Pistons still looking to find fit at starter for games Cade Cunningham sits
The Pistons starting lineup is almost like a Broadway show or a high-level theatrical performance, where fans have to wait and see who will be playing the leading role: the star or the understudy.
In this case, it’s the reverse.
Cade Cunningham isn’t the star yet, having played just one NBA game, but he’s turning into the main attraction that fans want to see. After making his debut in Saturday’s win over the Orlando Magic, Cunningham sat for Sunday’s loss at Brooklyn.
Coach Dwane Casey has cycled through his reserve options in the other five games, giving Frank Jackson and Josh Jackson two starts each, with Hamidou Diallo starting Sunday. It’s been mixed results thus far. Josh Jackson had 18 and seven points in his two starts, Frank Jackson five and seven in his two games as a starter and Diallo six points in his one start.
The Pistons will need more production at shooting guard, even from Cunningham, who had just two points in his opportunity. Cunningham rested Sunday on the second night of a back-to-back, which could become the norm, at least in the short term, as he recovers from his ankle injury.
“That was original plan, that he would play the first game and then be out the next game. With a back-to-back (Sunday),” Casey said. “Just coming back after being off for a month, it was kind of the prudent thing to do, just because of the fact that we don't want to risk re-injuring it.
“We got through (Saturday), so we're going to see how he bounces back physically and see if he'll be ready to go on Tuesday.”
The Pistons have three home games this week in four nights, including a back-to-back on Thursday against the Philadelphia 76ers and the Nets on Friday. All indications are Cunningham will play in one, but not both, of those games, depending on how his ankle responds.
While he was sidelined, Cunningham got to watch practices and to see how the offense runs, but Casey insists the greater benefit is in going through the physical reps as well. That’s the next step in Cunningham ramping up to playing more like himself.
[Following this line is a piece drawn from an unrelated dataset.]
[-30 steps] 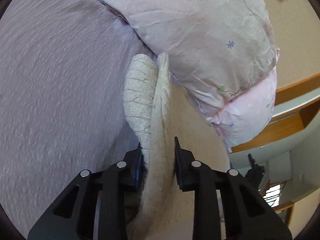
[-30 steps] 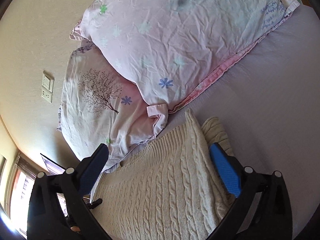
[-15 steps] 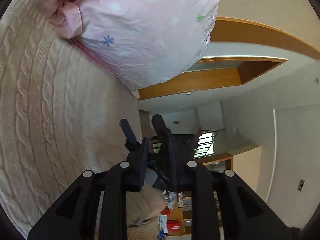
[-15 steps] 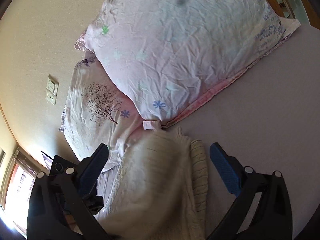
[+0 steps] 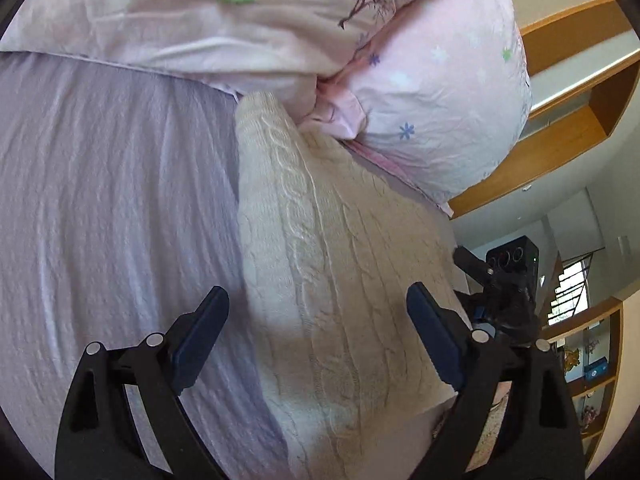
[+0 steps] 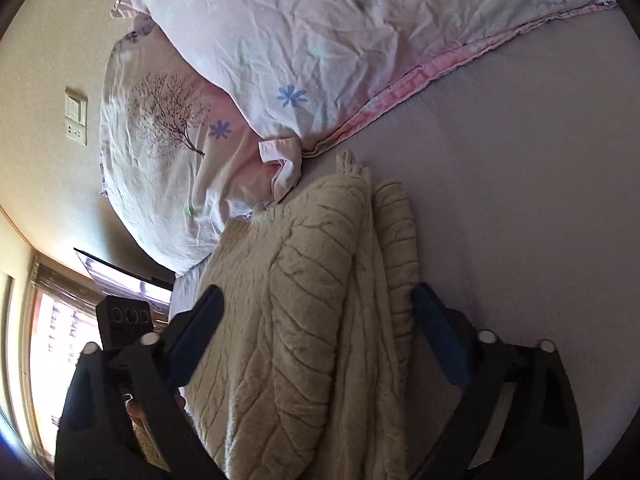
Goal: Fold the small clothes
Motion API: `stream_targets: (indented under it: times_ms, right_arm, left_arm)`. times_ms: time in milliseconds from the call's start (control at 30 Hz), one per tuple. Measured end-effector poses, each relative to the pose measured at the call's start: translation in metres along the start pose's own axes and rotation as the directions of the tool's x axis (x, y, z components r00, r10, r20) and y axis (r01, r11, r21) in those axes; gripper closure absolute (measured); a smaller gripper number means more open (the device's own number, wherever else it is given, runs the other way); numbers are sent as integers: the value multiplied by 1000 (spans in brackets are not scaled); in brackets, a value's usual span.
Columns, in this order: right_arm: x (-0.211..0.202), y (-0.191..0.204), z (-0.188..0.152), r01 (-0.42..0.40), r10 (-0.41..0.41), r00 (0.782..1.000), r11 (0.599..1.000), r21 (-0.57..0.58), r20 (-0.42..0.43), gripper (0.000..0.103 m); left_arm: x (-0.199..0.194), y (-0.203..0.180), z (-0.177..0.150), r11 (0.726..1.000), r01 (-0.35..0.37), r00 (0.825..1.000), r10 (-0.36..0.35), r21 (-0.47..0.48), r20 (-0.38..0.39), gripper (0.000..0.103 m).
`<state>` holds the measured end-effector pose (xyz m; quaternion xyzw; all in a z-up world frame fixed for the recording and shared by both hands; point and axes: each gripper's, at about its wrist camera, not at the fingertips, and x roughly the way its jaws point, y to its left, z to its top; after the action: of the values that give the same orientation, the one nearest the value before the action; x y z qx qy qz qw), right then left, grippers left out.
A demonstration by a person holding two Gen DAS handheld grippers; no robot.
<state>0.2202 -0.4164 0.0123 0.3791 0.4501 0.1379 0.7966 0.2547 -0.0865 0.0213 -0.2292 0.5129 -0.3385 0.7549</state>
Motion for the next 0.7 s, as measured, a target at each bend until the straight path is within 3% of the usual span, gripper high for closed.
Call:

“It's impossible to simulate rehab, watching on the sidelines and going last week to the G League team,” Casey said. “It's hard to simulate against NBA athletes and players, and I knew he was going to be rusty (Saturday), especially his shooting and his timing and the game sped up for him, I thought.
“I'm just thankful he didn't get frustrated; he kept his head and continued to try to play the right way and to try to fight through it, knowing that the rust was going to be there. He's not going to look like the Cade he wants to be.”
Lyles sparks second unit
Much of the maneuvering in the starting lineup is to try to keep the second unit together. It’s been one of the strengths the Pistons have had this season, and one of the unsung heroes of that group is Trey Lyles, who has put up some nice numbers early in the season: 8.8 points, 4 rebounds and 40% on 3-pointers.
Casey joked that what he likes most about Lyles is that he’s not one of the young players who’s inexperienced and needs a lot of development.
“He's been in the league more than three years — that's one thing I like,” Casey said. “He's a kid that just hasn't had the opportunity, or complete opportunity. He always played well when I was in Toronto and he was with Denver and Utah.
“He always played well and shot the ball well, so just watching him over his career and he was a guy we really liked because of his 3-point shooting and his IQ, so that's what we like about him, especially with that second unit, he really fits in.”
The second five combined for 48 of the 91 points in Saturday’s game, and moving Diallo, who looked to be the odd man out with Cunningham’s return on Saturday, to the starting lineup kept the second five intact.
The experience factor with that group is important, but they’re developing the chemistry to become a bigger strength.
“Every night is different. Different teams and situations happen. For the most part (Casey’s) been keeping us together and it's been pretty good,” point guard Cory Joseph said. “Our games complement each other pretty well. All that doesn't matter if we're not getting the W, so we all have to be better.”
Bucks at Pistons
► Tipoff: 7 p.m. Tuesday, Little Caesars Arena, Detroit
► TV/radio: BSD/950
► Outlook: The defending-champion Bucks (3-4) have struggled out of the gate, losing their last three games, all at home. Injuries to Jrue Holiday and Brook Lopez and an illness to Khris Middleton have depleted their starting lineup.